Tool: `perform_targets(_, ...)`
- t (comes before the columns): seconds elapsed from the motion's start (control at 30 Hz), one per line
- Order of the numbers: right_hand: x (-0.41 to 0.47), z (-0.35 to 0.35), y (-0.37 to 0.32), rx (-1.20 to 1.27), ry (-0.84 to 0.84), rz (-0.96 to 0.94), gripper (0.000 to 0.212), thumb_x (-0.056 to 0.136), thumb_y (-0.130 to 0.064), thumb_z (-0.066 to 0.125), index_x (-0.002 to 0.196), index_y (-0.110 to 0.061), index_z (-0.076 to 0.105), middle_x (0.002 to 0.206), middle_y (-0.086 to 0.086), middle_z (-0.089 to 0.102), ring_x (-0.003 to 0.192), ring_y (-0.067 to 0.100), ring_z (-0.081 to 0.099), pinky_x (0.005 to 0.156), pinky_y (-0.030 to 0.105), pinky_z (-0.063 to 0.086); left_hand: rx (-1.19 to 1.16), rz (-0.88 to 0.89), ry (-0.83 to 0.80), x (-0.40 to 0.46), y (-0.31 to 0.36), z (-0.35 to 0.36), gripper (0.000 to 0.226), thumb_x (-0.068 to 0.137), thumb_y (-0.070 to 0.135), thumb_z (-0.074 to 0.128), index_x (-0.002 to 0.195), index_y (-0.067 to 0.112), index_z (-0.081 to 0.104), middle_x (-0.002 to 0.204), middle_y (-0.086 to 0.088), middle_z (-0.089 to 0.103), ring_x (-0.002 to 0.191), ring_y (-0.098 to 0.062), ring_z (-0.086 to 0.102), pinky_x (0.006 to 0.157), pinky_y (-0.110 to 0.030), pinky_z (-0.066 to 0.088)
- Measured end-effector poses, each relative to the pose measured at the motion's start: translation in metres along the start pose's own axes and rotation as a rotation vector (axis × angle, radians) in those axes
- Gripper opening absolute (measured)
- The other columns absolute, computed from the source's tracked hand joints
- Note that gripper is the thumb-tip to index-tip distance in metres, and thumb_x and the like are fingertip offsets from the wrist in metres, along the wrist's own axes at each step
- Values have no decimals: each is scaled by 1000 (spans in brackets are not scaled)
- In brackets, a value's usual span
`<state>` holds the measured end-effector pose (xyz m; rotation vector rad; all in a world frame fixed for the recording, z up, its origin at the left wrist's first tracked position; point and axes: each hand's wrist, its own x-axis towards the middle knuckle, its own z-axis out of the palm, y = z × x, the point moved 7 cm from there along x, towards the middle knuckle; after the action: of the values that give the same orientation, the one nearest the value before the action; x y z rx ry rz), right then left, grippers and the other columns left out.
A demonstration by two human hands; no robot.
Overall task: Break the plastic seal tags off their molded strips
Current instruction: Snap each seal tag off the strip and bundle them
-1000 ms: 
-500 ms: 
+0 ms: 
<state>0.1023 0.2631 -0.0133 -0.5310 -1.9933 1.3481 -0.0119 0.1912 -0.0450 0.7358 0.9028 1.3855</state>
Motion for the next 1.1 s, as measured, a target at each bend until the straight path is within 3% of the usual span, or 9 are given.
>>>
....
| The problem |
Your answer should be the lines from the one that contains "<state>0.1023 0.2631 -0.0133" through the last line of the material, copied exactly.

| Task response |
<state>0.1023 0.2631 -0.0133 -0.5310 -1.9933 1.3481 -0.0119 0.1912 -0.0450 0.7358 0.9028 1.3855</state>
Motion for the next 1.1 s, as measured, a target at each bend until the straight path is within 3% of the usual span, or 9 are given.
>>>

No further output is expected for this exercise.